To do =>
Repeat only the stretch of lines below that runs from the line with "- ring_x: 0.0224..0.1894" through the line with "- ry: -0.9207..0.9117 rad", unaltered.

Data shown =>

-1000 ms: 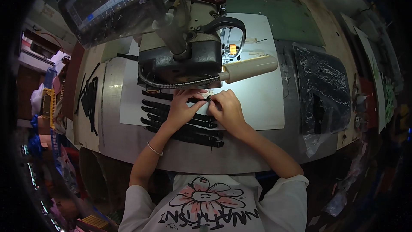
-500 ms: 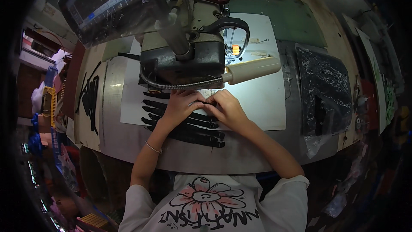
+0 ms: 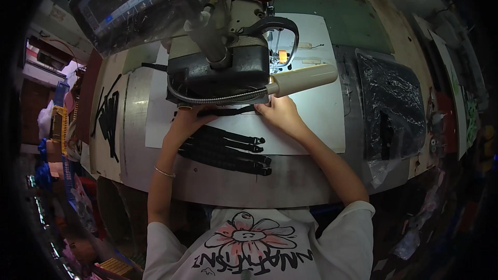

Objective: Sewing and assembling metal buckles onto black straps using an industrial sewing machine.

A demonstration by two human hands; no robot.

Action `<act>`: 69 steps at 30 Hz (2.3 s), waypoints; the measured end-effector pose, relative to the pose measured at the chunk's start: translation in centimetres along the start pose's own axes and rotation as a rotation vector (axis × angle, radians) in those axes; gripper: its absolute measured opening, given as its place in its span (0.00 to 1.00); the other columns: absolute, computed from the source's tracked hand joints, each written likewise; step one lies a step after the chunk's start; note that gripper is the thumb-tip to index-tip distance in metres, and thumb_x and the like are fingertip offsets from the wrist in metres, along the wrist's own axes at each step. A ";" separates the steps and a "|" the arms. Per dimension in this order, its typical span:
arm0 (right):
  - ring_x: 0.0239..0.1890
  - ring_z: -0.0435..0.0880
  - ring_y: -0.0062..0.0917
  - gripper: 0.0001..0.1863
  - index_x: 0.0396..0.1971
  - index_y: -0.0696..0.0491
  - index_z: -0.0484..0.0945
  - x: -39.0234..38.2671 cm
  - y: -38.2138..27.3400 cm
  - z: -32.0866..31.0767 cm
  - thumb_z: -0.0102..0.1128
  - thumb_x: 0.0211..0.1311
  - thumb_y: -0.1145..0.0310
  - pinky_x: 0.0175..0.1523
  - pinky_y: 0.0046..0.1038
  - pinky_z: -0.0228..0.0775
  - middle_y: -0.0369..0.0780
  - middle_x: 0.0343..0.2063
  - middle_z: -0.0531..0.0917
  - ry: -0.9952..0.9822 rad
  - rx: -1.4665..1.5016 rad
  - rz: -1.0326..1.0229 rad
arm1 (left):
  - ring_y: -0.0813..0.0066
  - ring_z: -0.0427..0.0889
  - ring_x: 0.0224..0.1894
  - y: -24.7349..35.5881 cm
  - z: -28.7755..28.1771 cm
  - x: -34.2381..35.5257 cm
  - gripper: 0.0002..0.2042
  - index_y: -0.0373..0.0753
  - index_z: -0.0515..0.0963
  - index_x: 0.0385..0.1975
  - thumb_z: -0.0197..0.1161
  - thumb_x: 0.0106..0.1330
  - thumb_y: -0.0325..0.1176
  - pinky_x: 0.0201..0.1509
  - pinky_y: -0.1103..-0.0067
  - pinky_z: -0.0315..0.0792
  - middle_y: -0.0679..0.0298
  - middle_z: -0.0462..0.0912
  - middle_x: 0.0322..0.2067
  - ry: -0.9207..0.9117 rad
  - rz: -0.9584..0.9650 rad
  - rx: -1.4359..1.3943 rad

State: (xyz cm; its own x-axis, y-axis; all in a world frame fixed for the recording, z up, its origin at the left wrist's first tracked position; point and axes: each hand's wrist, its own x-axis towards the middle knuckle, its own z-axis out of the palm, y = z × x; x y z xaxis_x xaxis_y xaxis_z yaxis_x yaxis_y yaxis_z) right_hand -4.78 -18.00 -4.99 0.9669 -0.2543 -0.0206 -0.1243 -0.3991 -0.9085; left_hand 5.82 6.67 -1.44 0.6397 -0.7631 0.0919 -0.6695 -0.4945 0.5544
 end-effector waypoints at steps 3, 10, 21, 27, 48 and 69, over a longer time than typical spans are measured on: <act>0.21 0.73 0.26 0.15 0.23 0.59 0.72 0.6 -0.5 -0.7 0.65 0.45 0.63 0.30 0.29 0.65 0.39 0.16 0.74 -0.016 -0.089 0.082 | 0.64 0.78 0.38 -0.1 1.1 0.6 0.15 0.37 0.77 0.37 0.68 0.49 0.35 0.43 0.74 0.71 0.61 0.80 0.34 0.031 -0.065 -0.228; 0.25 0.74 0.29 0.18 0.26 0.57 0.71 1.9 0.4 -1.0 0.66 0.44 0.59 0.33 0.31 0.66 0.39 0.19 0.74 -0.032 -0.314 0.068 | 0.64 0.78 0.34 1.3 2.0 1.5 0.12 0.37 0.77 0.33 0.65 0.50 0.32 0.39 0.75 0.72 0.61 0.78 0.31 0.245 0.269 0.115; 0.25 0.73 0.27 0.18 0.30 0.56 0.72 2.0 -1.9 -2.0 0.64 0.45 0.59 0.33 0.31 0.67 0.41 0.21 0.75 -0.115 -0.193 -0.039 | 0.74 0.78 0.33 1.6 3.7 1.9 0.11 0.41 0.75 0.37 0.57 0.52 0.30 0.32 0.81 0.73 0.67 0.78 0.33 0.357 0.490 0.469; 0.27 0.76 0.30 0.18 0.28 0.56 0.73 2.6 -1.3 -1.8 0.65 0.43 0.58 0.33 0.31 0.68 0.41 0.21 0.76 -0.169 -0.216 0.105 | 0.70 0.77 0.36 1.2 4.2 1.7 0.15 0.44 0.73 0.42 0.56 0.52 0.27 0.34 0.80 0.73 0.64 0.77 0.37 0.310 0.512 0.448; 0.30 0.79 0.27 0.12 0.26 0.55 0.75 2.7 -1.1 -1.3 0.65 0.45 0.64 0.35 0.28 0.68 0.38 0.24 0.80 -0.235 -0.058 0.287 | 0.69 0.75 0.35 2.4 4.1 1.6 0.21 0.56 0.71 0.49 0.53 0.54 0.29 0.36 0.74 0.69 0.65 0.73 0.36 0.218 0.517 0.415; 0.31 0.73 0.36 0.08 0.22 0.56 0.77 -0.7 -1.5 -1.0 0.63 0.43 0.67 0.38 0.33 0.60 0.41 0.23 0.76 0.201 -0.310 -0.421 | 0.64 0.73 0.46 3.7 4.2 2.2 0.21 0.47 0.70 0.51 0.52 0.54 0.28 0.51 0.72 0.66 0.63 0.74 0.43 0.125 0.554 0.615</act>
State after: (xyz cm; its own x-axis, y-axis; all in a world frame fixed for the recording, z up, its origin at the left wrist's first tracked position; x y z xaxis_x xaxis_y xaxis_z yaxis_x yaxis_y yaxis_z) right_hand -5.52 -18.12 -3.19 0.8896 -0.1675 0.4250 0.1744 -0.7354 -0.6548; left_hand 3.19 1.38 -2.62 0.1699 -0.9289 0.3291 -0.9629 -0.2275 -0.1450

Answer to the problem =>
  - ring_x: 0.0224..0.1894
  - y: -24.7349..35.5881 cm
  - z: -28.7755..28.1771 cm
  - x: -34.2381..35.5257 cm
  - gripper: 0.0002..0.2042
  - index_y: -0.0373..0.0753
  - index_z: -0.0515..0.0963
  - index_x: 0.0385..0.1975
  - thumb_z: -0.0197..0.1161
  - thumb_x: 0.0106..0.1330
  - thumb_y: -0.0325..0.1176
  - pinky_x: 0.0201..0.1509
  - pinky_y: -0.1103..-0.0067
  - pinky_z: -0.0315..0.0792
  - middle_y: -0.0679..0.0298
  - middle_z: -0.0462..0.0912
  - middle_x: 0.0322..0.2067
  - ry: -0.9207..0.9117 rad

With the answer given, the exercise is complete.